If he does a good job and frankly if he does a great job, that would be a
terrific thing.” Evidently, the candidate remembered his Freshman English
course after the first sentence and switched up the ‘very goods’ with
(surprise!) ‘great’ and ‘terrific.’ The flaccid word ‘thing’ (a Trump favorite)
is particularly babyish. Children in the process of acquiring language often
call clumps of ‘things’ by a single pronounceable syllable (when my daughter
started to talk, ‘bah’ signified bottle and blanket and ball and bath and
baby); later they use a word they know to refer to all items in a larger
category (‘doggie’ means a dog but also a cat, a squirrel, and a pony).

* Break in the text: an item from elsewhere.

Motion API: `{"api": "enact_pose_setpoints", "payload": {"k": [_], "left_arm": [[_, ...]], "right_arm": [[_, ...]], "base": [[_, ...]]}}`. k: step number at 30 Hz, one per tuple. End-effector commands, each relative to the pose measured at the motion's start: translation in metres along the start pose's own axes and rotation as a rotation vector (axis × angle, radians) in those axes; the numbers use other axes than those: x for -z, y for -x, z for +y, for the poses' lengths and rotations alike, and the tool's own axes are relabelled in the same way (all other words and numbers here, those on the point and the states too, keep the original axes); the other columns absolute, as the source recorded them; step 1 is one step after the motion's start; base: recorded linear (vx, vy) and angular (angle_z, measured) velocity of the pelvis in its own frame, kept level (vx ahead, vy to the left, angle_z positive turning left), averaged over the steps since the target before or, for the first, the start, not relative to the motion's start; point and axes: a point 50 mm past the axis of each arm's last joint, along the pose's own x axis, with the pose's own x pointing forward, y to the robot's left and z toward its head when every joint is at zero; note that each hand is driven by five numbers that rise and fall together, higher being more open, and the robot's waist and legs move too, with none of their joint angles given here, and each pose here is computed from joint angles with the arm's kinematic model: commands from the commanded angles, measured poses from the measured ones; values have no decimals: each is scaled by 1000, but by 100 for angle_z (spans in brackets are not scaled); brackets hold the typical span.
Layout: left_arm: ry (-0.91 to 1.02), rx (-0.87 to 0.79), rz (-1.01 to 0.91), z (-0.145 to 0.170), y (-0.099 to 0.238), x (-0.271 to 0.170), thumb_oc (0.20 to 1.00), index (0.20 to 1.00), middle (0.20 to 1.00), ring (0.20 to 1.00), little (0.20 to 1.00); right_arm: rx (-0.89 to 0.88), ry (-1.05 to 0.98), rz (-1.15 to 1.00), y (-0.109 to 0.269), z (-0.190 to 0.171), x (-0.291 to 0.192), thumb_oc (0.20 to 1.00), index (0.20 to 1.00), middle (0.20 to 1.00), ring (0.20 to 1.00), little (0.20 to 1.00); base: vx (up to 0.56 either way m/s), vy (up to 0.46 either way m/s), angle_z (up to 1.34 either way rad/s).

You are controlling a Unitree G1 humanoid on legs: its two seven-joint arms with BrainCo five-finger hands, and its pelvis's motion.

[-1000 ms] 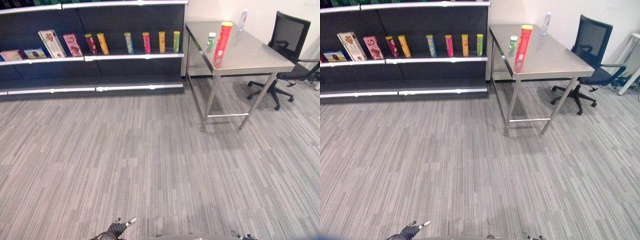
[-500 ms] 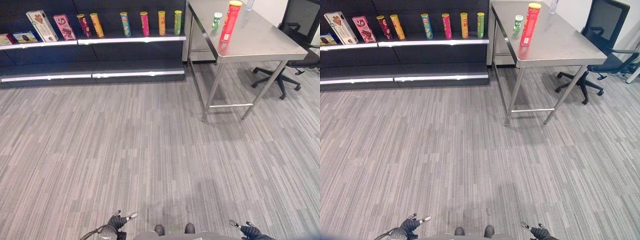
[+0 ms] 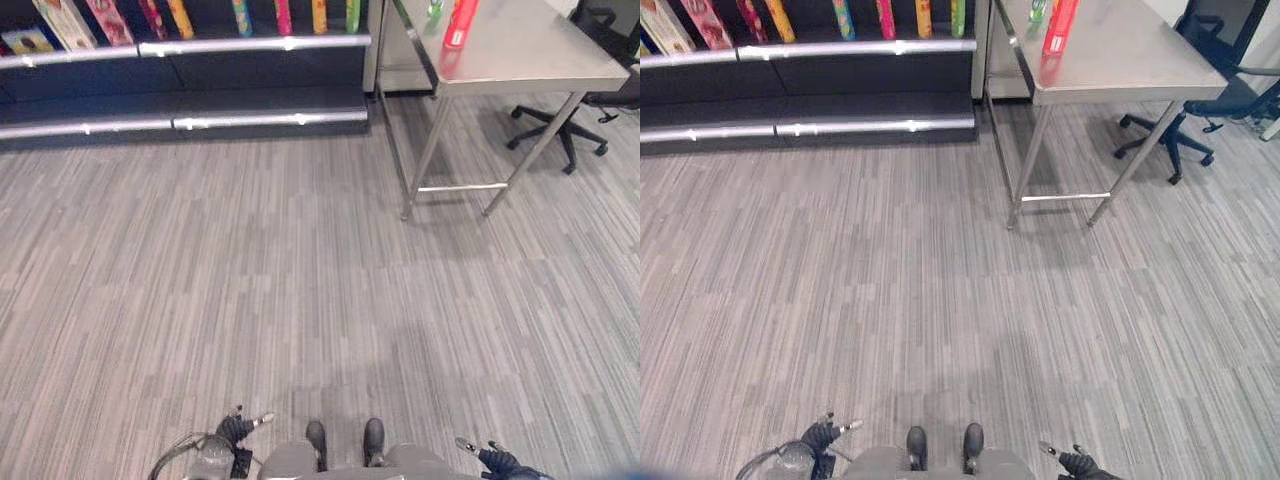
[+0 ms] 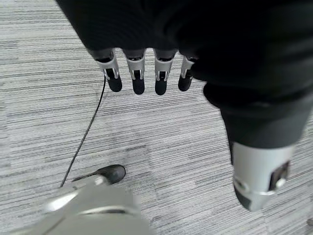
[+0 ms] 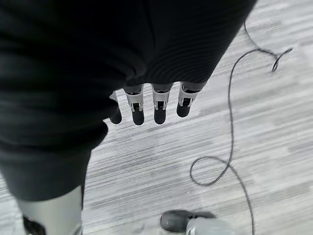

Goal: Put the goods on the table back onto the shelves and tidy them up.

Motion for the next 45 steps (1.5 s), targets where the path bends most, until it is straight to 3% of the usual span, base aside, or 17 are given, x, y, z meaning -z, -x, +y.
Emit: {"api": "enact_pose_setpoints", "payload": {"k": [1,13,28,39,45], "left_arm": [[-13,19,-12,-9,-1,-3,1000,1000,1000,1000,1000],[34,-7,70,-5,4,21,1000,1000,1000,1000,1000],[8,-23,-104,6,-5,-33,1000,1000,1000,1000,1000],[-70,41,3,-13,-1,-1,1000,1000,1000,1000,1000],[-39,49,-18,-17,-1,-5,1000,1000,1000,1000,1000]], "right_arm": [[57,9,-30,0,-25,-6,1000,1000,1000,1000,1000],[42,63,-44,-2,-21,-14,1000,1000,1000,1000,1000],[26,59,-92,-3,-12,-30,1000,1000,1000,1000,1000],[26,89,15,1,-18,5,1000,1000,1000,1000,1000],[31,77,-48,-1,-22,-13,1000,1000,1000,1000,1000]], "base": [[211,49,0],[382,127,-24],[239,93,6],[511,-94,35],[342,-165,33]]}}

After
almost seven decades of living on this earth, Donald Trump still talks like a
toddler, and reasons like one, and probably won’t eat his veggies either.
May 11
Hump day
cocktail hour rant: Ted Nugent posting a fake video showing Bernie Sanders
shooting Hillary Clinton during a gun control debate. Yes, that's a subject or
topic, not a rant. But NRA Board member and Trump supporter Nugent is so vile you
can all supply your own rant. Nugent was investigated by the Secret Service for
2012 threats against President Obama; it's time to start a new investigation
and shut down this 2nd-Amendment waving fountain of filth.
May 13
This Friday’s
cocktail hour rant concerns today’s breathlessly reported “Breaking News’ –
Donald Trump will NOT self-fund his general election campaign. Who could have
guessed, since the self-funding, beholden-to-no-one, down-with-Super-PACs spiel
is central to his phone-it-in interviews and rally ramblings? Well, everyone
should have seen this coming. Trump does not have the liquid assets to pay for
a Presidential run, and he’s a notorious tightwad. He’s the master of earned
(aka ‘free’) media and has spent orders of magnitude less money than his
competitors on the campaign to date, including far less than a million dollars
of his actual fortune. The rest of his ‘self-funding’ has taken the form of
loans: from him to his campaign, often to aspects of his campaign that he
‘owns,’ (like reimbursements for travel on the Trumplane or office rent in his
own building), so it’s pretty much borrowing from himself to pay himself. Plus,
loans are meant to be repaid, which is what the new dispensation of raising big
money will allow, as it will generate a pile of other people’s moolah from
which Trump can pay himself back, even though he just announced he has ‘no
intention’ of doing so (and we all know how set-in-concrete Trump’s
‘intentions’ are). Or there’s always bankruptcy. Either way, it’s a Ponzi
scheme ratifying the Donald’s prediction sixteen years ago: “It’s very possible
that I could be the first presidential candidate to run and make money on it.”